For Smith, all modern exchange has a social-political context. Consider one of the most quoted passages in WN: "It is not from the benevolence of the butcher, the brewer, or the baker, that we expect our dinner, but from their regard to their own interest. We address ourselves, not to their humanity but to their self–love, and never talk to them of our own necessities but of their advantages." It is at the core of most Smith-as-individualist readings, and nobody would deny, of course, that in economic transactions self-love matters a lot. But Sam Fleischacker has done nice work noting the significance of mutual persuasion that Smith presupposes here. Moreover, as Fleischacker notes, Smith adds in the very next line: "Nobody but a beggar chuses to depend chiefly upon the benevolence of his fellow–citizens. Even a beggar does not depend upon it entirely." Beggars (who were denied the franchise in Smith's time) are fellow citizens, too.

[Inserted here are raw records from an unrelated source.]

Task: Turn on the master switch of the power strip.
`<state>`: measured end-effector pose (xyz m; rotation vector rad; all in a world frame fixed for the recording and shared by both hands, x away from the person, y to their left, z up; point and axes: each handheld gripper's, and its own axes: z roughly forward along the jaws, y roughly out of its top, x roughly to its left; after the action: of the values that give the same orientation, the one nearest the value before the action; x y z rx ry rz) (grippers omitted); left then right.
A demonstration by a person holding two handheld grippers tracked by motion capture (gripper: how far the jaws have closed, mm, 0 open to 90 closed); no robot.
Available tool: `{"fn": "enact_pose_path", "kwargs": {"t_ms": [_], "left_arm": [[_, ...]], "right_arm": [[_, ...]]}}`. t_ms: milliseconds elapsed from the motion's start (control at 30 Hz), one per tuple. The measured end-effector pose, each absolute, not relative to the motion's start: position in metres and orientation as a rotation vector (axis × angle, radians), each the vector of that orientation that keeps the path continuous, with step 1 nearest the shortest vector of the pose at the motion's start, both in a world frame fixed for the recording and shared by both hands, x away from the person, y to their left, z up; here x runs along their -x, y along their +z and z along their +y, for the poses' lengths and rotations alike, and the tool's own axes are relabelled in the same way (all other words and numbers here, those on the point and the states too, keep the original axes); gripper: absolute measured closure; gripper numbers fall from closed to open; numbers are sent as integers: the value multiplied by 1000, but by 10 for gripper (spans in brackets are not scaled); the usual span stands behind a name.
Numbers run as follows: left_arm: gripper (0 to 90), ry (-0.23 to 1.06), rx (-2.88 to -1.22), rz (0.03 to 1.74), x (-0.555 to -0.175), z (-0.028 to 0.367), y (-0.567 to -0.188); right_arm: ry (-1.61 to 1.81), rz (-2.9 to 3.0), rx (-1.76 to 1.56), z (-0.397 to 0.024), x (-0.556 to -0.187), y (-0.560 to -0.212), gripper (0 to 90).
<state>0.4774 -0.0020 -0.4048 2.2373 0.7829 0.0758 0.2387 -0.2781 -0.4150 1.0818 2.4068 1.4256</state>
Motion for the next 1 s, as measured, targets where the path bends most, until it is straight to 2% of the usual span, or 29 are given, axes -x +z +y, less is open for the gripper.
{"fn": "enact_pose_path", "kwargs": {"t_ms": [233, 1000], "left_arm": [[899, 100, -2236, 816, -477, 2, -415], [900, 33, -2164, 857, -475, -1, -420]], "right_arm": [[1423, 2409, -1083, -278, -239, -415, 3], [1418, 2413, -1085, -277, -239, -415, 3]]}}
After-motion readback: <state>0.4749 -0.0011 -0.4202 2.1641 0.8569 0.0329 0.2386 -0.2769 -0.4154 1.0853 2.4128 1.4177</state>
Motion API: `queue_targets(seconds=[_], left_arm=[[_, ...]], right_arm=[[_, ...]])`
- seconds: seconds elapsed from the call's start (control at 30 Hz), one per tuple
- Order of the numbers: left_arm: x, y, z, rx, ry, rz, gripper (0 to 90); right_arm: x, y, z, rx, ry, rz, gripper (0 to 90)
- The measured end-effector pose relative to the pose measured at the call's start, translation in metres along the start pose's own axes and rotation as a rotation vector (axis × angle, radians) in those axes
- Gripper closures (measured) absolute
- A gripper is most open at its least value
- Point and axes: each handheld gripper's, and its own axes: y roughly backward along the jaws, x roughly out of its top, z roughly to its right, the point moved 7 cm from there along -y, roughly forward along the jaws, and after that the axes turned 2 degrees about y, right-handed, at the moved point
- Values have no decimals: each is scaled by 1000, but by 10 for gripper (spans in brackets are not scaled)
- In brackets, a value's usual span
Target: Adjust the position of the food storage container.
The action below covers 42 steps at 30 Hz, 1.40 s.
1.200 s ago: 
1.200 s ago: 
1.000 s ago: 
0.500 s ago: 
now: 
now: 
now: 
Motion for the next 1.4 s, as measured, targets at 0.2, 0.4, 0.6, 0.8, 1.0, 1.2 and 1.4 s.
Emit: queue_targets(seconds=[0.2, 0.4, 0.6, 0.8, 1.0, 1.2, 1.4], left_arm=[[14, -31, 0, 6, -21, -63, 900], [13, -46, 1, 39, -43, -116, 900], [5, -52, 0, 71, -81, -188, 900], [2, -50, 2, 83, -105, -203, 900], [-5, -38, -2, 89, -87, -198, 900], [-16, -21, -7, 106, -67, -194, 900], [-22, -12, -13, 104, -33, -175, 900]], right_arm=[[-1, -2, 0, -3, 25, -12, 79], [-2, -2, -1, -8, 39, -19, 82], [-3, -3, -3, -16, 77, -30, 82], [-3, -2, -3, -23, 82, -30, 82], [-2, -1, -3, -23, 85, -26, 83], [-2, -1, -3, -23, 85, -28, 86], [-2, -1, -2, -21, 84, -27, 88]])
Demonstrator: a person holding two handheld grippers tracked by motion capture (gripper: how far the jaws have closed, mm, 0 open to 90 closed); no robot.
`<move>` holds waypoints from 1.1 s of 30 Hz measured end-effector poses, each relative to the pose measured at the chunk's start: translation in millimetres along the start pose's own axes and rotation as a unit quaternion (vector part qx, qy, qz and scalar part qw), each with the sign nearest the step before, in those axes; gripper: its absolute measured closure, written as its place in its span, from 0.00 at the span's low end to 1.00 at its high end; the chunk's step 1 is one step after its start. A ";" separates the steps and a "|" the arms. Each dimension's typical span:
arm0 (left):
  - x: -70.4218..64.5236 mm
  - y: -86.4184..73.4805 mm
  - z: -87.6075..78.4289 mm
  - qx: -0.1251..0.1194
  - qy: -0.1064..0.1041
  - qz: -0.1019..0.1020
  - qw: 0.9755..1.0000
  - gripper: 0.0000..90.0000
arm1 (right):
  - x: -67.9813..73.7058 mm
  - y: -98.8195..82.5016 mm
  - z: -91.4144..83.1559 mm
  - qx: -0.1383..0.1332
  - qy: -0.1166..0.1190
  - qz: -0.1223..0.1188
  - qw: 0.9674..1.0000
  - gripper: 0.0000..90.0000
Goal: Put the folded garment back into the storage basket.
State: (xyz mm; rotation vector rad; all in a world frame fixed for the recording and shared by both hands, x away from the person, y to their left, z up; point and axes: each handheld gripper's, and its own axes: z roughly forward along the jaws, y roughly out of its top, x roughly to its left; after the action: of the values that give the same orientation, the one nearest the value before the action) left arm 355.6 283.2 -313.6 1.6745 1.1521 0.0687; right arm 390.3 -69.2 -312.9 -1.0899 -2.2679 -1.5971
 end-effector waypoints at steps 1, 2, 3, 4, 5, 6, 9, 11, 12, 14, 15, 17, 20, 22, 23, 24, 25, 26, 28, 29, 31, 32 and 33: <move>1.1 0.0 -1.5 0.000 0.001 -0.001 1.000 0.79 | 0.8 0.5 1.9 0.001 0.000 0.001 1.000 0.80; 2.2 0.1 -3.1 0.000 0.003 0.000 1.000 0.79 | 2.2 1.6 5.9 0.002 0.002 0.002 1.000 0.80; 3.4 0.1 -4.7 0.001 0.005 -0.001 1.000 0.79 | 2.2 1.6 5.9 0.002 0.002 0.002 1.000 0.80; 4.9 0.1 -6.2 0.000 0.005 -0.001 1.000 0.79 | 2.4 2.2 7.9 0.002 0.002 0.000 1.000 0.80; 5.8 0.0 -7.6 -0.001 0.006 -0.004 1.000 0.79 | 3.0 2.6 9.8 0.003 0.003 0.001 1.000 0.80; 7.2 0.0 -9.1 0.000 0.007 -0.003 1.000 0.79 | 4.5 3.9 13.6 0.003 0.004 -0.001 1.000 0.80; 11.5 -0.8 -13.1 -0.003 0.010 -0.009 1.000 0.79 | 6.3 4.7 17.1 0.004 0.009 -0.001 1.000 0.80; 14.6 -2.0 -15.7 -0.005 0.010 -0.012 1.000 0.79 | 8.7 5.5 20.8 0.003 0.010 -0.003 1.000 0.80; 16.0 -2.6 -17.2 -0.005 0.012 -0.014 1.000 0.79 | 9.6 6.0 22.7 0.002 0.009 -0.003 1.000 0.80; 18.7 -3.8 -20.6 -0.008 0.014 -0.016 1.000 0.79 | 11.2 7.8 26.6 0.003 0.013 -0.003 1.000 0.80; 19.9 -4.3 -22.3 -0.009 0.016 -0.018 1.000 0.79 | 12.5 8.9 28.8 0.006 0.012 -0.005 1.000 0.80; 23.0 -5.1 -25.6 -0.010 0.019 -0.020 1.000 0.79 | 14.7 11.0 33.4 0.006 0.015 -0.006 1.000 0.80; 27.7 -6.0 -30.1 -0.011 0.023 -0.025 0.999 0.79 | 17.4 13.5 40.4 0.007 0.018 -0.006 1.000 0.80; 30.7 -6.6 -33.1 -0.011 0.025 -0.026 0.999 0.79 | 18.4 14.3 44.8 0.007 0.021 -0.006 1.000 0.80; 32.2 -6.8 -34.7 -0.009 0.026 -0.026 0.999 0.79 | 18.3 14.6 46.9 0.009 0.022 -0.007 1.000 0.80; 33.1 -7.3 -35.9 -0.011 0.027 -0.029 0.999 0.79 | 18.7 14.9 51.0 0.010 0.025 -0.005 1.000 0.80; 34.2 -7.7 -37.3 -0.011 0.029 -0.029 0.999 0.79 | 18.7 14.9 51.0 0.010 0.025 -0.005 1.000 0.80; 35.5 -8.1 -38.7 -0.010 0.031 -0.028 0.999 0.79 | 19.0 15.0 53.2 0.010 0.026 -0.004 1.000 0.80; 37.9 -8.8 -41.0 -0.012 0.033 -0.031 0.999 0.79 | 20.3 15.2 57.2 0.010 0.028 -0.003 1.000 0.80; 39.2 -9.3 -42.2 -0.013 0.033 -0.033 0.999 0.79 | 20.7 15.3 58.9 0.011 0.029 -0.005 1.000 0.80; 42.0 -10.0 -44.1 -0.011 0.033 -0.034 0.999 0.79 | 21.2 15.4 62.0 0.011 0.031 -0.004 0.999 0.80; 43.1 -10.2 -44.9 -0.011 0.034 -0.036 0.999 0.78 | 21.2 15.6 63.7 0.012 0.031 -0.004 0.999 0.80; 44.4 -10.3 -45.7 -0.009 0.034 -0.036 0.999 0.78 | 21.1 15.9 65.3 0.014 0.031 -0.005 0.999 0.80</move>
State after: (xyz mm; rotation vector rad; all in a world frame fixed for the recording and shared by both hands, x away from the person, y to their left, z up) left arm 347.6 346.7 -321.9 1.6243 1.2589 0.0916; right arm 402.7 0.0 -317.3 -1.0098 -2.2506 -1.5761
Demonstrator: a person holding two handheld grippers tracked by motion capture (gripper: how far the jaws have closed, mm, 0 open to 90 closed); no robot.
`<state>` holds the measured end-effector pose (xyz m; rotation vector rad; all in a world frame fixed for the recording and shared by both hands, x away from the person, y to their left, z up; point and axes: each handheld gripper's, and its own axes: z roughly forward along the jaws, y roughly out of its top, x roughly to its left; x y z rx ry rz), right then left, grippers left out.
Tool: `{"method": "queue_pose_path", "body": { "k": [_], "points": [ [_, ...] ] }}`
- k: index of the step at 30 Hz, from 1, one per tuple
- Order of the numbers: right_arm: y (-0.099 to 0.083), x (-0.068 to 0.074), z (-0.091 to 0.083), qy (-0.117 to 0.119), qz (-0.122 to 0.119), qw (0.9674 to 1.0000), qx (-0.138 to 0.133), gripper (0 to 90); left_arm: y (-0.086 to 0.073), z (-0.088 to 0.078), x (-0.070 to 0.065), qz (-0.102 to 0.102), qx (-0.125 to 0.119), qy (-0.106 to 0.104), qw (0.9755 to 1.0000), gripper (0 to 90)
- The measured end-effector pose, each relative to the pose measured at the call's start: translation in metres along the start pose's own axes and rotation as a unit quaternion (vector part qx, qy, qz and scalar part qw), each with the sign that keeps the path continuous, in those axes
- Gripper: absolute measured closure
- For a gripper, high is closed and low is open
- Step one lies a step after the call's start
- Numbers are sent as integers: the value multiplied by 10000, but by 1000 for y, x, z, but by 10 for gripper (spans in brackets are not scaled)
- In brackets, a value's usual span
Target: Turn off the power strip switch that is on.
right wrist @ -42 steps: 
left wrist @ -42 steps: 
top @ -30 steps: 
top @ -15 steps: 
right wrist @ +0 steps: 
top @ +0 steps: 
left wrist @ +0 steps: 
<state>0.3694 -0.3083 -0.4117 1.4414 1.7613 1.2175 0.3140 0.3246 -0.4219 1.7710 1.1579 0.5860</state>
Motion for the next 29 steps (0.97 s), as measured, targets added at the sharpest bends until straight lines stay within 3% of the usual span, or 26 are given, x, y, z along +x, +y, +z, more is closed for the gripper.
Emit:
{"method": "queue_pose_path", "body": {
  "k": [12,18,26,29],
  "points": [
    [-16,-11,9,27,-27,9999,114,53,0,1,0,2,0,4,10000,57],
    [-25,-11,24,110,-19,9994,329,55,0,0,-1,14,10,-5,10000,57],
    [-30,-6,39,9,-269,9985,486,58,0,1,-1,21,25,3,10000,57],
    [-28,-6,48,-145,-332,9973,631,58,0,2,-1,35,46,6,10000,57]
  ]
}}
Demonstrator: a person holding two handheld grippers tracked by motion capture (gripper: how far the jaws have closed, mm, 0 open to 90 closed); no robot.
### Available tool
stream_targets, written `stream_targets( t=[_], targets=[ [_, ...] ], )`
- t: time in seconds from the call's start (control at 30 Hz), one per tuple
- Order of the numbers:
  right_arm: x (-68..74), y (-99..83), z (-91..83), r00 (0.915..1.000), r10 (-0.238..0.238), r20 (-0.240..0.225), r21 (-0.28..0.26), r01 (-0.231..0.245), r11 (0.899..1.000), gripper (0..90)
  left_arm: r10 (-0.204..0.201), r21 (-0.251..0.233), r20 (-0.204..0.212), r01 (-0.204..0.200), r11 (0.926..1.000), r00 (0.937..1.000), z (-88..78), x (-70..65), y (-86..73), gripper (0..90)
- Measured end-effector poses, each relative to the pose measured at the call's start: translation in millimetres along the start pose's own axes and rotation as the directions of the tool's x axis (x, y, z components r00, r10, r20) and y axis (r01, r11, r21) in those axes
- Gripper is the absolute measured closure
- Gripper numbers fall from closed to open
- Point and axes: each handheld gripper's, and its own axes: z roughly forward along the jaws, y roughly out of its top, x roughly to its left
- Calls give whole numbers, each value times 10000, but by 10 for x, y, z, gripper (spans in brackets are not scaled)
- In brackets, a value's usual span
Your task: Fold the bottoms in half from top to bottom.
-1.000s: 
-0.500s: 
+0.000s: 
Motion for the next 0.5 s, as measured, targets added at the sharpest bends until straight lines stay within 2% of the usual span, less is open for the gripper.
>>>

This is not the place to offer a full defense of the claim that for Smith exchange takes places in political context. But once alerted to it, some of Smith's most surprising passages (to modern eyes) make a lot more sense. Consider this passage:
Every tax, however, is to the person who pays it a badge, not of slavery, but of liberty. It denotes that he is subject to government, indeed, but that, as he has some property, he cannot himself be the property of a master. (WN V)
As free people, we recognize that the size of and the right to our (derived) property is the product of our shared activities. Even when we enjoy perfect liberty (that is we can switch occupations freely), we are subject to government. So none of us can claim an inviolable, absolute right to all of it. One can see in this, as Steve Darwall has urged on me, a reflective endorsement from the perspective of having an equal authority to make claims and demands on one another at all. (See here for a fuller argument.) Let me stop here today.
PS. Note, by the way, that all my quotes are from WN not the The Theory of Moral Sentiments(TMS). There is despite Fleischacker's important book, a deplorable tendency to think that important philosophy, if any, in Smith must be in TMS.